En dialogue avec les œuvres de Rainer Braxmaier, Armin Göhringer, Jürgen Knubben, Angela M. Flaig, Germain Roesz, Robert Schad, Reinhard Sigle, Sylvie Villaume, proches et amis de l’artiste.
Exposition du 9 octobre au 14 novembre 2021
Angela M. Flaig récolte des graines, des fleurs et des pistils (pissenlit, cèdre, épilobe, chardon, etc.). Le premier geste artistique est de les cueillir, d’être imprégné par leur beauté naturelle, par la légèreté des matériaux. Lorsqu’on voit Angela M. Flaig manipuler ces merveilles se dégagent une grande attention, une sensualité, et surtout l’ouverture d’un monde formel infini. Elle cueille comme on accueille un évènement toujours inattendu. Ensuite, elle assemble ces graines et ces pistils selon des dispositifs élaborés. Elle forme des objets dont on peut dire qu’ils sont d’une immatérialité spirituelle. Je veux dire par là qu’il s’agit d’une matérialité qui n’est caressée que par les yeux.
Elle dispose sa récolte de telle manière qu’apparait une transparence, une épaisseur à l’immobilité qui tremble, notamment dans ce qu’on appelle des coupes, des coupoles inversées. Bien des formes qu’on trouve dans la nature viennent à l’esprit. Des nids par exemple mais qui deviennent ici des écrins pour la légèreté, pour la suspension, un lieu pour la rêverie. Une aspiration de l’air inspiré par l’espace. Ce que l’artiste recueille c’est encore la disposition qu’ont les graines de parcourir (grâce aux vents) d’incroyables distances, et de pousser en des lieux nouveaux et parfois venant des temps anciens. L’artiste dit « grandir et changer, devenir et disparaître sont les intentions de mes objets et les traces de mes dessins ». Elle parle bien de l’intention des objets et des traces qu’elle produit comme si le corps et l’esprit de l’artiste entrait en résonnance avec les graines, fleurs et pistils recueillis. Et véritablement, par la seule observation, nous sentons ces vibrations qui viennent tant de l’objet cueilli que de l’assemblage proposé.
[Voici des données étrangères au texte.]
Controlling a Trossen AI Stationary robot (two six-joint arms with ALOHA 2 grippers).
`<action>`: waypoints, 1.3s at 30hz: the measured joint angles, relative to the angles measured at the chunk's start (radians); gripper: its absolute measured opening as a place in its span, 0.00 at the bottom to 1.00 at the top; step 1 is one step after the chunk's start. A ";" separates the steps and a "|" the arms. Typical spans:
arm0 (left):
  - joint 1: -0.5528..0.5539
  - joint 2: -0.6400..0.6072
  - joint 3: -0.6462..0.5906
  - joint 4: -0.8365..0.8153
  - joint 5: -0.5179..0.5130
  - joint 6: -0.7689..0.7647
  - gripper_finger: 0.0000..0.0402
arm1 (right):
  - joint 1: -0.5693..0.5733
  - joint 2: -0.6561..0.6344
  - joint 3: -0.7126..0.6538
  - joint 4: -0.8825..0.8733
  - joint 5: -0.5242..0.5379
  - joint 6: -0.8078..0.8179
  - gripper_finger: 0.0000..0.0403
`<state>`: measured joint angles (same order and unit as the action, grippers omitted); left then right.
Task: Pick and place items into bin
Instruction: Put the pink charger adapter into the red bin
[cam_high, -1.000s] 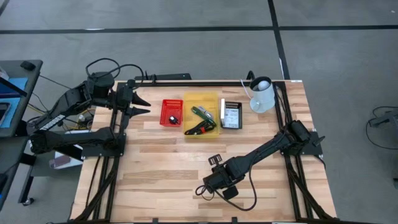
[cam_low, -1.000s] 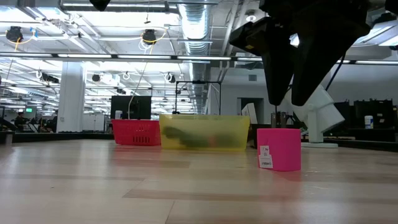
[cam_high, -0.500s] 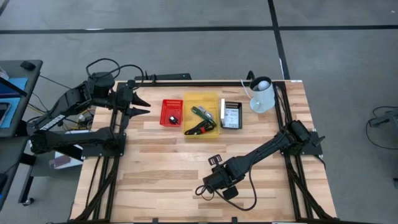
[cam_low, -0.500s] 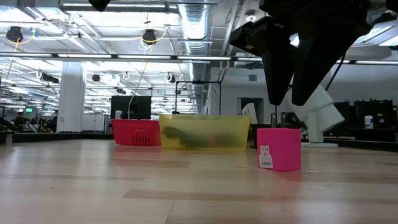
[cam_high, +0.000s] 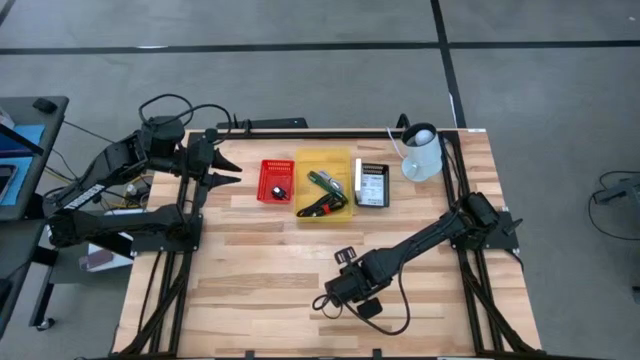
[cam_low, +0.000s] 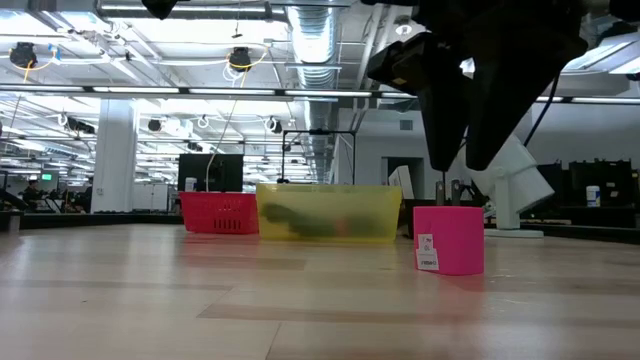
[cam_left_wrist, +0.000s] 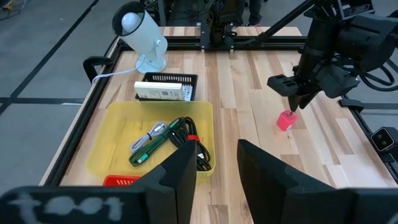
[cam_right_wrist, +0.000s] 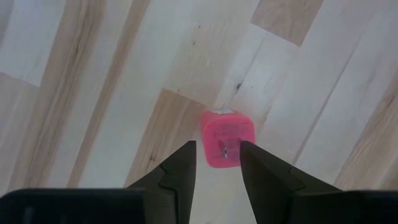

Parfois, un trait plus sombre, dans la légèreté blanche presque laiteuse, scande la profondeur d’une transparence intemporelle.
Une chose aussi est fondamentale. La disposition de chaque élément se fait selon un protocole à dimension conceptuelle. Agencement qui forme un carré, répétition stricte qui grâce aux infimes différences des particules choisies devient vibrante. Certains de ses exégètes (comme Antje Lechleiter) parlent « d’une qualité presque cinétique inhérente au travail réalisé à partir de graines de cèdres ». En l’esprit de ce travail résonne des références à l’arte povera, à l’art minimal, concret et sériel. On ne peut s’empêcher de penser à l’exposition mythique quand les attitudes deviennent formes initiée par Harald Szeemann (Berne 1969) dont cette œuvre poursuit la modernité. La répétition aussi implique de saisir les différences infimes qui existent entre les éléments (qui paraissent identiques). Ces différences, pour qui accepte de regarder longuement, font comme des déflagrations, ouvrent des territoires (de l’art et de la nature) insoupçonnés. Si l’expression toucher des yeux existe elle prend ici tout son sens. Nous captons la fragilité et dans le même temps se fait jour une éternité instantanée. Nous saisissons la légèreté et la tactilité du suspens.